IBM has formed a Watson Health Medical Imaging Collaborative to bring cognitive imaging into daily practice and help doctors address breast, lung, and other cancers; diabetes; eye health; brain disease; and heart disease and related conditions, such as stroke. The global initiative is comprised of more than fifteen leading health systems, academic medical centers, ambulatory radiology providers and imaging technology companies.

Each member will put Watson to work to extract insights from previously “invisible” unstructured imaging data and combine that with a broad variety of data from other sources. The efforts may help physicians make personalized care decisions relevant to a specific patient while building a body of knowledge to benefit broader patient populations. This information may include data from electronic health records, radiology and pathology reports, lab results, doctors’ progress notes, medical journals, clinical care guidelines and published outcomes studies.

“With an ability to draw insights from massive volumes of integrated structured and unstructured data sources, cognitive computing could transform how clinicians diagnose, treat and monitor patients,” Anne Le Grand, vice president of Imaging for Watson Health, said in a statement. “Through IBMs medical imaging collaborative, Watson may create opportunities for radiologists to extract greater insights and value from imaging data while better managing costs.”

Initial plans include training Watson and evaluating potential new offerings in a variety of patient care environments ranging from stand-alone ambulatory settings to integrated health delivery networks. The aim is to gather and share data to inform how the medical community might reduce operational and financial inefficiencies, improve physician workflows, and adopt a patient-focused approach to improving patient care and outcomes.

Foundational members for the collaborative include Agfa HealthCare, Anne Arundel Medical Center, Baptist Health South Florida, Eastern Virginia Medical School, Hologic, ifa systems AG, inoveon, Radiology Associates of South Florida, Sentara Healthcare, Sheridan Healthcare, Topcon, UC San Diego Health, University of Miami Health System, University of Vermont Health Network, vRad, and Merge Healthcare.

These members are expected to team with Watson Health cognitive computing experts to train Watson on cardiovascular disease, eye health and other conditions using data provided by the members of the collaborative or from population-based disease registries, which house millions of de-identified cases from around the world.

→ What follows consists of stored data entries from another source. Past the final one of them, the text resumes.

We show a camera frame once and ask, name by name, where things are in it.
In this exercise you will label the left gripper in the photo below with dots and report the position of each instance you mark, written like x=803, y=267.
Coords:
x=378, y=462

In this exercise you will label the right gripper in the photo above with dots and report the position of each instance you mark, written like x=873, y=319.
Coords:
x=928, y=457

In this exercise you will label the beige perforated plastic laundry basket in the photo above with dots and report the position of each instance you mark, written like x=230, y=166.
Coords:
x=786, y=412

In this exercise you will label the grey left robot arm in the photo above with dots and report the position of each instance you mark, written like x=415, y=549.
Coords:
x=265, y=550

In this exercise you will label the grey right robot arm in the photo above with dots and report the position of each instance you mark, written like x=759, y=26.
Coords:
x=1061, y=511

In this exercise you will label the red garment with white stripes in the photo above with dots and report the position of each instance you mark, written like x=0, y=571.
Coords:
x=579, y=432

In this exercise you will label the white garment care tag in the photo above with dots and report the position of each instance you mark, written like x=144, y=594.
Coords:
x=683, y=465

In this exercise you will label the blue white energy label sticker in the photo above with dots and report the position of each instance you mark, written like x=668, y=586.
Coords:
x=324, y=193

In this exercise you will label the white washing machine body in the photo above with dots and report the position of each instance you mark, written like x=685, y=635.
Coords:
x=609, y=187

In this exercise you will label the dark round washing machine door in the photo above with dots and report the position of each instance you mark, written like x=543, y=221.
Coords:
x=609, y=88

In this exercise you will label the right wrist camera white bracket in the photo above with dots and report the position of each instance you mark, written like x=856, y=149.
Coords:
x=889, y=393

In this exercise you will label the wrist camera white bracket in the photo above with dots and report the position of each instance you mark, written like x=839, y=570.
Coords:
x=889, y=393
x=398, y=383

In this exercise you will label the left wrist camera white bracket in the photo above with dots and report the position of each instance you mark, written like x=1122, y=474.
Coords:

Recent studies reveal that inadequate, unnecessary, uncoordinated, and inefficient care and suboptimal business processes eat up at least 35%-and maybe over 50%-of the more than $3 trillion the United States spends annually on healthcare. Watson Health aims to help healthcare professionals improve care and reduce waste by enabling enhanced utilization of medical imaging data and providing cognitive offerings and services that support a doctor’s ability to make tailored medical recommendations personalized to each patient’s unique needs.